Áñez has drawn sustained criticism for her government’s handling of the novel coronavirus. South America’s poorest country has reported more than 91,000 cases and 3,700 deaths; Áñez and several other senior officials have been infected.
Hospitals have suffered shortages of oxygen, funeral homes have been overwhelmed, and officials have been accused of corruption in ventilator procurements. The school year has been canceled; authorities have sought to detain opponents critical of the government’s response for allegedly spreading “misinformation.”
Tensions escalated Monday after authorities announced an investigation into senior socialist leaders for allegedly organizing the blockades, an allegation they deny. The targets include former Morales aide Luis Arce, the current front-runner in the election. He has publicly cautioned demonstrators to exercise restraint.
Analysts say it’s doubtful that any agreement, even if backed by the socialists, will satisfy the grass-roots anger now aimed at Áñez.
“I don’t think you can say [the socialist] leadership is controlling this thing,” said Kathryn Ledebur, director of the Andean Information Network, a think tank based in Cochabamba. “I’m not sure they have the power to stop it.”

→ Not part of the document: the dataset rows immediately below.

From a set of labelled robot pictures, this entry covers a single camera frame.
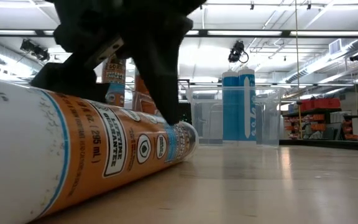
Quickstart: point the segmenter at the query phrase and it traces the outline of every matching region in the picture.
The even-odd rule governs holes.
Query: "storage shelf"
[[[321,113],[332,113],[332,112],[338,112],[341,111],[340,108],[330,108],[330,109],[313,109],[313,110],[308,110],[308,111],[301,111],[301,116],[304,115],[308,115],[308,114],[321,114]],[[283,115],[283,117],[287,117],[287,118],[292,118],[292,117],[296,117],[299,116],[299,112],[295,112],[295,113],[290,113],[290,114],[285,114]]]

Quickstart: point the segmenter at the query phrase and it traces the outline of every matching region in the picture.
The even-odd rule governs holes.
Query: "wooden floor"
[[[36,224],[358,224],[358,151],[202,147],[184,162]]]

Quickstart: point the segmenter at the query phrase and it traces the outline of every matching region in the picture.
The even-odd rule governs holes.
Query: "transparent plastic container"
[[[272,87],[196,87],[187,92],[191,103],[193,126],[198,132],[201,145],[223,146],[223,95],[249,94],[255,91],[252,99],[255,104],[255,144],[278,147],[280,139],[280,100],[282,88]],[[243,147],[243,141],[231,141],[232,146]]]
[[[124,99],[124,108],[160,116],[160,113],[155,108],[155,103],[150,95],[139,93],[138,91],[131,89],[125,89]],[[155,110],[145,110],[145,106],[153,107]]]

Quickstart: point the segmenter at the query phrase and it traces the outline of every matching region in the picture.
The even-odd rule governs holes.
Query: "ceiling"
[[[249,0],[209,0],[202,9],[191,13],[189,18],[194,21],[194,29],[296,29],[297,13],[298,29],[358,30],[358,1],[311,0],[311,9],[307,10],[308,1],[297,0],[297,12],[295,0],[254,2],[254,10],[250,10]],[[39,0],[0,0],[0,29],[54,30],[58,24],[53,4]],[[52,38],[31,39],[48,48],[52,60],[62,62],[69,56]],[[0,45],[23,55],[19,49],[22,40],[20,37],[0,37]],[[222,72],[232,66],[227,57],[236,40],[185,38],[180,47],[180,77],[199,82],[219,78]],[[275,80],[275,74],[286,74],[297,67],[298,60],[301,65],[318,56],[335,39],[299,39],[298,43],[295,39],[277,38],[241,40],[250,55],[247,66],[256,69],[256,78],[260,82],[277,82],[279,80]],[[332,68],[323,72],[324,75],[315,76],[314,82],[337,71]]]

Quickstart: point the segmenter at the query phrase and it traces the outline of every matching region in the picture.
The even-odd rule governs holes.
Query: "clear plastic bin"
[[[219,146],[226,143],[223,141],[223,94],[244,94],[250,91],[255,91],[255,144],[278,147],[283,90],[258,86],[191,88],[187,97],[191,103],[193,126],[200,136],[200,144]],[[234,141],[231,145],[241,147],[242,143]]]

The blockades have raised fears of a replay of the kind of violence seen last year after official election results showed Morales eking out a narrow victory for a fourth term as president. A review by the Organization of American States found widespread irregularities in the October vote.

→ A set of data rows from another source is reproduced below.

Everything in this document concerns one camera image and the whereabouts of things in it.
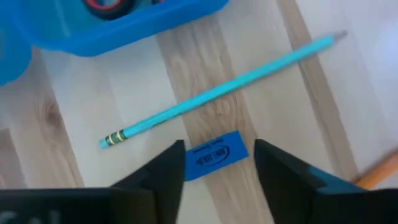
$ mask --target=sharpened pencil point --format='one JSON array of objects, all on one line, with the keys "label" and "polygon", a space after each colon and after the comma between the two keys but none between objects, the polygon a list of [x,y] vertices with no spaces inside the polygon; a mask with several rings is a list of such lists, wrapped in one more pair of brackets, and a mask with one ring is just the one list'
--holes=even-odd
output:
[{"label": "sharpened pencil point", "polygon": [[332,36],[335,38],[335,42],[340,41],[341,39],[343,39],[347,35],[348,35],[347,30],[343,30],[341,32],[337,32],[337,33],[332,34]]}]

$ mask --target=blue eraser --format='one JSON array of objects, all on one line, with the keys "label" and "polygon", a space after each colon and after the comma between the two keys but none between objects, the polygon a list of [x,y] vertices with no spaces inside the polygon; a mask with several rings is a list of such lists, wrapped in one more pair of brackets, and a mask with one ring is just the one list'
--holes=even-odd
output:
[{"label": "blue eraser", "polygon": [[224,134],[185,155],[185,181],[195,180],[249,156],[239,131]]}]

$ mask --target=black object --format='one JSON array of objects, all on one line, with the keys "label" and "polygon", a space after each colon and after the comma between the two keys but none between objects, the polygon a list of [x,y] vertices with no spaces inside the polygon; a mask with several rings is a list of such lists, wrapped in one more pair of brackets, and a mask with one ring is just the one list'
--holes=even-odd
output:
[{"label": "black object", "polygon": [[257,139],[254,159],[275,224],[398,224],[398,190],[365,191]]},{"label": "black object", "polygon": [[113,20],[127,15],[136,2],[136,0],[118,0],[110,6],[103,6],[98,3],[98,0],[82,1],[92,15],[105,20]]},{"label": "black object", "polygon": [[173,224],[184,167],[179,140],[110,188],[0,190],[0,223]]},{"label": "black object", "polygon": [[[365,191],[261,139],[254,160],[275,224],[398,224],[397,189]],[[109,188],[0,190],[0,224],[174,224],[184,167],[179,140]]]}]

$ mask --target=wood grain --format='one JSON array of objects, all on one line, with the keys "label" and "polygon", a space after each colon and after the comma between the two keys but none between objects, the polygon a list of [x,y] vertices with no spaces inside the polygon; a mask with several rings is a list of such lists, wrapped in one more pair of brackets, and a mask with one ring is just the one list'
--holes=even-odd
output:
[{"label": "wood grain", "polygon": [[394,43],[396,2],[295,1],[312,38],[334,30],[348,36],[318,58],[333,93],[360,173],[366,172],[398,143],[383,104],[395,107]]},{"label": "wood grain", "polygon": [[[295,1],[277,0],[292,47],[312,41]],[[329,156],[335,162],[336,175],[352,180],[358,178],[352,150],[340,114],[317,56],[298,63],[314,112],[323,132]]]},{"label": "wood grain", "polygon": [[[181,117],[105,150],[98,145],[107,134],[176,104],[155,38],[93,58],[44,51],[44,59],[87,187],[115,183],[177,139],[190,149]],[[178,223],[220,223],[204,180],[184,185]]]},{"label": "wood grain", "polygon": [[8,129],[0,130],[0,189],[26,188],[21,163]]},{"label": "wood grain", "polygon": [[[217,17],[236,75],[292,50],[275,1],[230,0]],[[297,65],[245,86],[242,94],[259,138],[335,173]]]},{"label": "wood grain", "polygon": [[[208,16],[157,37],[176,98],[185,100],[234,78],[216,17]],[[205,177],[222,223],[267,223],[266,202],[252,159],[256,133],[240,91],[182,116],[193,146],[239,130],[250,157]]]},{"label": "wood grain", "polygon": [[41,56],[1,90],[9,130],[30,188],[78,187],[82,180]]}]

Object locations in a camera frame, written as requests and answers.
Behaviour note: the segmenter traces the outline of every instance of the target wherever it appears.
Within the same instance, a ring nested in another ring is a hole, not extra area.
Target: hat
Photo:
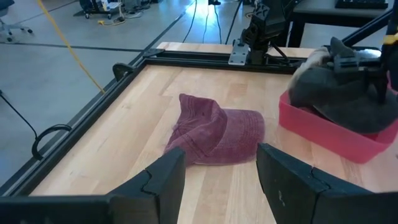
[[[342,57],[359,54],[353,50],[348,52],[347,47],[336,40],[332,40],[331,48]],[[310,67],[290,87],[290,103],[296,107],[315,108],[330,121],[360,134],[386,129],[398,115],[396,96],[387,90],[385,102],[379,103],[373,85],[365,88],[364,77],[350,75],[349,82],[341,83],[333,67]]]
[[[215,100],[180,95],[181,114],[165,148],[180,147],[186,165],[225,165],[249,161],[264,139],[257,111],[221,109]]]

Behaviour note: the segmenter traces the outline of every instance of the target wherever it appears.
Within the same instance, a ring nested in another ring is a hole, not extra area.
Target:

Opponents took to the streets, the military and police withdrew their support for Morales, and he fled the nation decrying an opposition “coup.”
Áñez has called for a national dialogue to reach a consensus around the Oct. 18 election date.
“Bolivia has two paths,” she tweeted this week. “The path of blockade, mourning and pain that [the socialists are] proposing; or the path of dialogue, health, economic reactivation, and generation of jobs that we are proposing.”
Talks aimed at defusing the crisis advanced Tuesday with increasing hopes of a pending deal, according to two people familiar with the negotiations who spoke on the condition of anonymity because the discussions remained ongoing.
“U.N. representatives have been crucial in this dialogue,” said one of the people. “The bases of the social movements are supposed to give an answer today.”
A spokesman for U.N. Secretary General António Guterres said Guterres was “following with concern” the developments in Bolivia, welcomed the “readiness” of Áñez’s government, the legislature, parties and social movements to enter into dialogue, and urged “continued restraint.”
On Monday, Morales, now living in exile in Argentina, asked supporters to consider a proposal from Bolivia’s electoral tribunal that would describe the Oct. 18 election date as “unpostponable and immovable.” On Tuesday, he warned backers “not to fall for the provocations of those who would lead us to violence.”
Yet tensions continued to rise. Pánfilo Marca, president of Bolivia’s Federation of Miners, told reporters Tuesday that his group was giving authorities 72 hours to resolve the election date dispute or they would march on the presidential palace with 20,000 protesters — “where we will be demanding the resignation of the head of the interim government.”
Áñez’s government has said that the blockades have prevented desperately needed shipments of oxygen from arriving at hospitals overloaded with coronavirus patients. Authorities have threatened to end the protests by force if necessary.
“We are not going to allow people to die in hospitals due to the lack of oxygen because of a group of irresponsible people,” Interior Minister Arturo Murillo told reporters in La Paz.
Blockade leaders, however, have dismissed those claims as false — they say they are allowing ambulances and trucks with medical supplies to pass.